The National Bank of Ukraine (NBU) now has a unique opportunity to “break from orthodoxy”—that is, to generate a credit impulse in the economy by revising its inflation target and lowering interest rates. Ukraine’s foreign exchange reserves provide the necessary macro-financial buffer to support such a move.
This would allow for the transformation of approximately one trillion hryvnias in financial resources held by the banking system from a passive liquidity cushion into active capital for economic development. In essence, the aim is to redirect idle liquidity into productive credit, rather than allowing it to remain in marginal-yield instruments, such as NBU deposit certificates held by commercial banks.
Such a policy shift could enable the Ukrainian economy—and industrial production in particular—to accelerate its growth trajectory during the war’s endgame phase.
This dynamic is also driven by a shift in the “inflationary scissors.” Previously, industrial inflation—as measured by the Producer Price Index (PPI)—exceeded consumer inflation, primarily due to rising energy costs. In other words, the rate of increase in prices of factors of production outpaced that of finished goods prices, thereby compressing profit margins for industrial enterprises. However, the situation has dramatically reversed: industrial inflation has plunged sharply into deflationary territory, while consumer inflation remains relatively elevated. Consequently, the sale of finished goods now generates more revenue than the costs incurred for purchasing production inputs (see Figure 1).
Simultaneously, this past price trend has already eroded production margins: for the first time in a year, the rate of growth in losses has surpassed the rate of growth in profits among private companies (see Figure 2).
Key industrial production indices are also decelerating, with the monthly index showing a sharper decline than the cumulative index for the same period last year (see Figures 3–4). This indicates that the trend of industrial slowdown is only beginning after a brief recovery during 2023–2024 (noting that in 2022, industrial production experienced a steep decline of 36.7 percent, so part of the recent growth reflects a low base effect of the statistical comparison).

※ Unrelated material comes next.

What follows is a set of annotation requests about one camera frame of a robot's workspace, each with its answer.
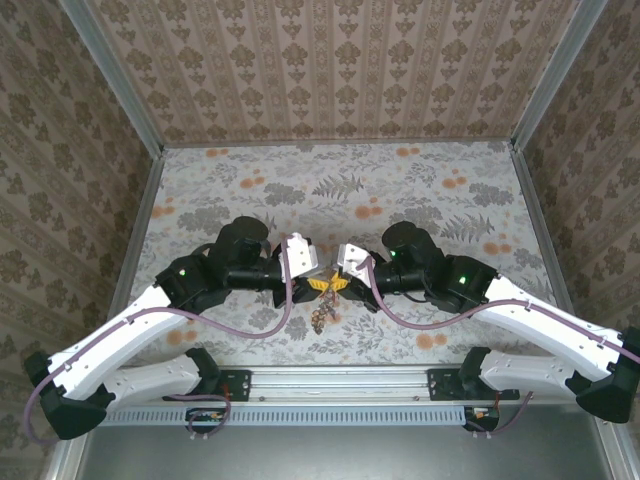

Moreover, we can assess trends in weapons production thanks to data provided by the State Statistics Service (see Figure 5).
As can be seen, the decline in arms production predates the full-scale war, occurring in 2020 with a 25.1 percent drop due to the pandemic. In 2019, production was stagnant, growing only by 0.3 percent. During the war in 2022, arms production contracted by 7.2 percent—a smaller decline compared to the overall industrial downturn.
In 2023, there was a significant rebound of 70.3 percent, followed by a deceleration in growth to +41.4 percent in 2024. Although these figures for 2023–2024 appear high, wartime conditions imply they should be substantially higher—at least a doubling in volume.
As an example, let’s consider several sectors that have experienced both growth and decline (see Table 1).
Table 1. Industrial production indices by type of activity, 2024, year-on-year percentage change
Source: State Statistics Service of Ukraine.
As we can see, there are objectively determined cases of decline, particularly in coal mining. Conversely, all sectors tied to defense orders are experiencing growth—and at a good pace. However, these growth rates are more characteristic of peacetime conditions. Targeted budgetary financing and procurement, if effectively implemented, have the potential to deliver substantially higher growth rates.
The data speaks for itself. By product group, we observe growth in the production of consumer goods and semi-finished products, while production of investment goods and energy is contracting (see Table 2).
Table 2. Industrial production indices by major industrial groups, year-on-year percentage change
Source: State Statistics Service of Ukraine.
This indicates low rates of gross fixed capital formation and a decline in the energy intensity of the economy. Without energy, industrial production will slide to the level of “screwdriver” and “garage-based” industries.
Unfortunately, if the situation does not change, this is what will happen. This is not the best-case scenario, especially considering the reconstruction and revival that we are all so eagerly awaiting.